Magazine article Clinical Psychiatry News

Treat Comorbid Depression, SUD Simultaneously

Magazine article Clinical Psychiatry News

Treat Comorbid Depression, SUD Simultaneously

Article excerpt


SAN DIEGO -- Adolescents with substance abuse and depression should be simultaneously treated for both conditions--and preferably by the same provider or clinical team, said Dr. Paula Riggs, professor of psychiatry and director of the division of substance dependence at the University of Colorado at Denver, Aurora.

"It's hard to be successful in drug treatment under the best of circumstances. If you have an untreated Axis I mental health disorder, it's not going to go well," said Dr. Riggs, who is an expert in treating comorbid adolescent substance abuse and psychiatric disorders.

"Adolescent depressions usually do not remit with abstinence" from drugs and alcohol, Dr. Riggs said at the annual meeting of the American Academy of Child and Adolescent Psychiatry. "If you have a kid walk through your door with depression and SUD [substance abuse disorder], treating the SUD won't make the depression go away. Once you've got both, you've got two things you've got to address."
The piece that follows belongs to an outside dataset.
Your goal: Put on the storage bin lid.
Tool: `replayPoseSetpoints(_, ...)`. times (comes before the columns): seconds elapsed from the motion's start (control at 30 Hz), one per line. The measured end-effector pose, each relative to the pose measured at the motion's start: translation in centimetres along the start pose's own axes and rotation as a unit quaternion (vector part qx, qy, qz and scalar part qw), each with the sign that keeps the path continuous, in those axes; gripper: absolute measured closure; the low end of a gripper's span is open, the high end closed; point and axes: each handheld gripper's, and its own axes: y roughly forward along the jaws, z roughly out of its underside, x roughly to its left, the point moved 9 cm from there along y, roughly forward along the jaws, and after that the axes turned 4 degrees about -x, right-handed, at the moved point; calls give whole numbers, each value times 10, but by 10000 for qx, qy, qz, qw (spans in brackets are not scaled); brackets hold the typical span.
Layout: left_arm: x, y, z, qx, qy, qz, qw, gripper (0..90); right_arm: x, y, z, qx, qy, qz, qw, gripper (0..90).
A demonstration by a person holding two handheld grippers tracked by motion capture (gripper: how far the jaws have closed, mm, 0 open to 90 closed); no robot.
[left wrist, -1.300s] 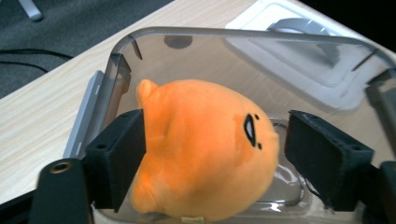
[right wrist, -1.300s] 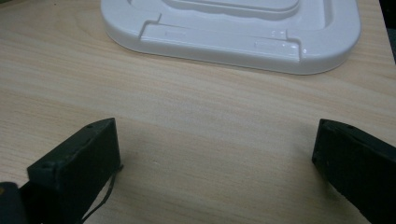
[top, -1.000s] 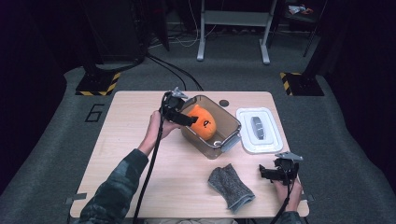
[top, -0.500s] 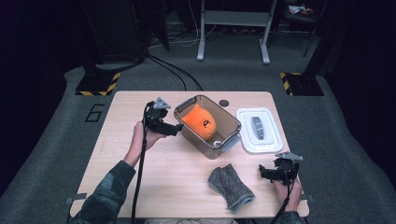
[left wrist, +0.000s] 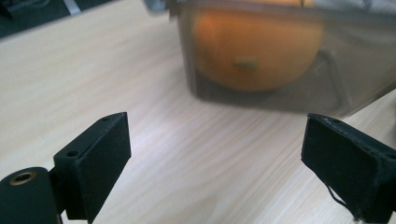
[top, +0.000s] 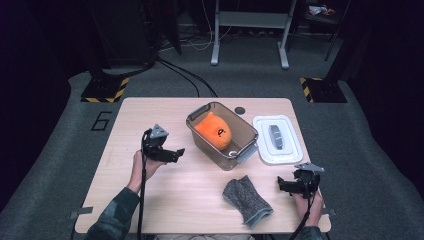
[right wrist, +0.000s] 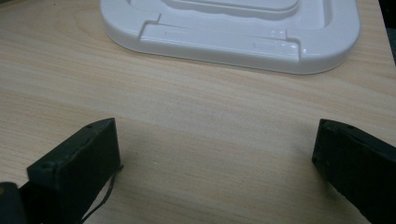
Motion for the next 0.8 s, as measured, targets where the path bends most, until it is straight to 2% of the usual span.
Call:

Successful treatment of childhood depression does reduce the risk of later substance abuse, especially if the depression remits within 12 weeks of starting treatment, said Dr. Riggs. "But the converse is not true," she said.

About 25%-50% of adolescents who present for mental health treatment meet criteria for SUDs, Dr. Riggs said. And more than half of preteens with mental health problems are at risk for developing a SUD by the time they reach adolescence, she said. "By and large, psychiatric problems are pediatric-onset illnesses, and we know from ample research that most adults who suffer from addiction started using when they were adolescents," she added. But all too often, teens with comorbid SUD and Axis I disorders go without treatment, Dr. Riggs said.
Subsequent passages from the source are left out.